Workflow specification deep dive

Workflow specification is defined via a JSON document in the following format:

{
  "specification": {
    "version": "1.0",
    "inputs": [],
    "steps": [],
    "outputs": []
  }
}

In general, we have three main elements of specification:

  • inputs - the section where we define all parameters that can be passed in the execution time by inference user.
  • steps - the section where we define computation steps, their interconnections, connections to inputs and outputs.
  • outputs - the section where we define all fields that needs to be rendered in the final result

How can we refer between elements of specification?

To create a graph of computations, we need to define links between steps - in order to do it - we need to have a way to refer to specific elements. By convention, the following references are allowed: ${type_of_element}.{name_of_element} and ${type_of_element}.{name_of_element}.{property}.

Examples:

  • $inputs.image - reference to an input called image
  • $steps.my_step.predictions - reference to a step called my_step and its property predictions Additionally, defining outputs, it is allowed (since v0.9.14) to use wildcard selector (${type_of_element}.{name_of_element}.*) with intention to extract all properties of given step.

In the code, we usually call references selectors.

How can we define inputs?

At the moment, the compiler supports two types of inputs InferenceParameter and InferenceImage.

InferenceImage

This input is reserved to represent image or list of images. Definition format:

{"type": "InferenceImage", "name": "my_image"}
When creating InferenceImage you do not point a specific image - you just create a placeholder that will be linked with other element of the graph. This placeholder will be substituted with actual image when you run the workflow graph and provide input parameter called my_image that can be np.ndarray or other formats that inference support, like:

{
  "type": "url",
  "value": "https://here.is/my/image.jpg"
}

InferenceParameter

Similar to InferenceImage - InferenceParameter creates a placeholder for a parameters that can be used in runtime to alter execution of workflow graph.

{"type": "InferenceParameter", "name": "confidence_threshold", "default_value": 0.5}
InferenceParameters may be optionally defined with default values that will be used, if no actual parameter of given name is present in user-defined input while executing the workflow graph. Type of parameter is not explicitly defined, but will be checked in runtime, prior to execution based on types of parameters that steps using this parameters can accept.

How can we define steps?

Compiler supports multiple type of steps (that will be described later), but let's see how to define a simple one, that would be responsible for making prediction from object-detection model:

{
    "type": "ObjectDetectionModel",
    "name": "my_object_detection",
    "image": "$inputs.image",
    "model_id": "yolov8n-640"
}
You can see that the step must have its type associated (that's how we link JSON document elements into code definitions) and name (unique within all steps). Another required parameters are image and model_id.

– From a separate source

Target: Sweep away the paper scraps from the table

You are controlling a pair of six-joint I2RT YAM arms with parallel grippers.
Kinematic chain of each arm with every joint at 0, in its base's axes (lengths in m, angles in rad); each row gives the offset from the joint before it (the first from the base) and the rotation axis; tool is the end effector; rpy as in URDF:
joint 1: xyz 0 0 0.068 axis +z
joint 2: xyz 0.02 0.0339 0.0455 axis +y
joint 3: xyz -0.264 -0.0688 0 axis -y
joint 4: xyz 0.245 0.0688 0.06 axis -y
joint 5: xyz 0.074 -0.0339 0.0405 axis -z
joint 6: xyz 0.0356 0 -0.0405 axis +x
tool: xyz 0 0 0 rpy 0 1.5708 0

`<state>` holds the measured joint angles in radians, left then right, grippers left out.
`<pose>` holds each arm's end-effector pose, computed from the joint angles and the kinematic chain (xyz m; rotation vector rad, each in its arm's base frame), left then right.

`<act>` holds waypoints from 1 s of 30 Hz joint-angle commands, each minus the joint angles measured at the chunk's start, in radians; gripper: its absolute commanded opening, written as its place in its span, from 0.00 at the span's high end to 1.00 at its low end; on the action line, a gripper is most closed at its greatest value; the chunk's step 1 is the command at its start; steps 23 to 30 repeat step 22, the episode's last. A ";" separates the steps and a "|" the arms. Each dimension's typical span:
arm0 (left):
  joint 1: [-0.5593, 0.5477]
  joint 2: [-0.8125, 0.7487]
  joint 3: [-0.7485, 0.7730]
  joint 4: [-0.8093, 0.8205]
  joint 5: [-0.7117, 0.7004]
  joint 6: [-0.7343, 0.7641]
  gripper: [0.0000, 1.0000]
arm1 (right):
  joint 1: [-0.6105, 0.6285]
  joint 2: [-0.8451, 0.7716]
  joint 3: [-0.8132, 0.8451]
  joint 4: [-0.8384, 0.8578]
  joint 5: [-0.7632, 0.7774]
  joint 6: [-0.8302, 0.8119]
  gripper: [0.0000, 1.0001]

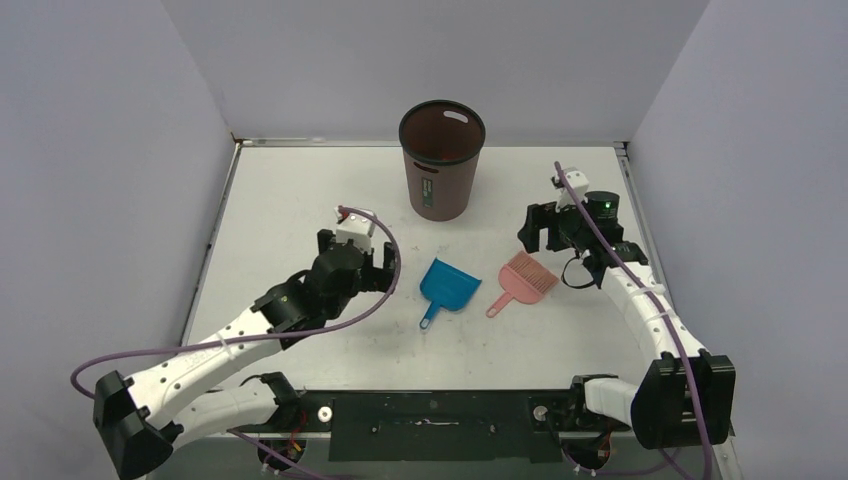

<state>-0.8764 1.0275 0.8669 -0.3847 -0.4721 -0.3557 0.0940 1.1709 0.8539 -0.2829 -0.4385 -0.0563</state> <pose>0.1566 -0.1628 0.3047 0.2585 2.0451 -0.2635 0.2538 0.0391 0.2773 -0.4102 2.1080 0.4964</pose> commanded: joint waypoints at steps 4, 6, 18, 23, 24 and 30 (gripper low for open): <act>0.021 -0.147 -0.144 0.178 -0.077 0.018 0.04 | -0.047 -0.018 -0.017 0.178 0.139 0.177 0.10; 0.021 -0.142 -0.141 0.173 -0.060 0.031 0.03 | -0.054 -0.021 -0.015 0.167 0.174 0.186 0.10; 0.029 -0.003 -0.059 0.064 -0.051 0.063 0.03 | -0.127 -0.060 -0.040 0.162 0.099 0.154 0.10; 0.029 -0.009 -0.063 0.067 -0.053 0.063 0.03 | -0.134 -0.066 -0.054 0.171 0.060 0.161 0.10; 0.029 -0.009 -0.063 0.067 -0.053 0.063 0.03 | -0.134 -0.066 -0.054 0.171 0.060 0.161 0.10; 0.029 -0.009 -0.063 0.067 -0.053 0.063 0.03 | -0.134 -0.066 -0.054 0.171 0.060 0.161 0.10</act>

In case of image - we use reference to the input - that's how we create a link between parameter that will be provided in runtime and computational step. Steps parameters can be also provided as predefined values (like model_id in thiscase). Majority of parameters can be defined both as references to inputs (or outputs of other steps) and predefined values.

How can we define outputs?

Definition of single output looks like that:

{"type": "JsonField", "name": "predictions", "selector": "$steps.step_1.predictions"}
it defines a single output dictionary key (of name predictions) that will be created. selector field creates a link between step output and result. In this case, selector points step_1 and its property - predictions.

Additionally, optional parameter coordinates_system can be defined with one of two values ("own", "parent"). This parameter defaults to parent and describe the coordinate system of detections that should be used. This setting is only important in case of more complicated graphs (where we crop based on predicted detections and later on make another detections on each and every crop).

Example

In the following example, we create a pipeline that at first makes classification first. Based on results (the top class), step_2 decides which object detection model to use (if model predicts car, step_3 will be executed, step_4 will be used otherwise).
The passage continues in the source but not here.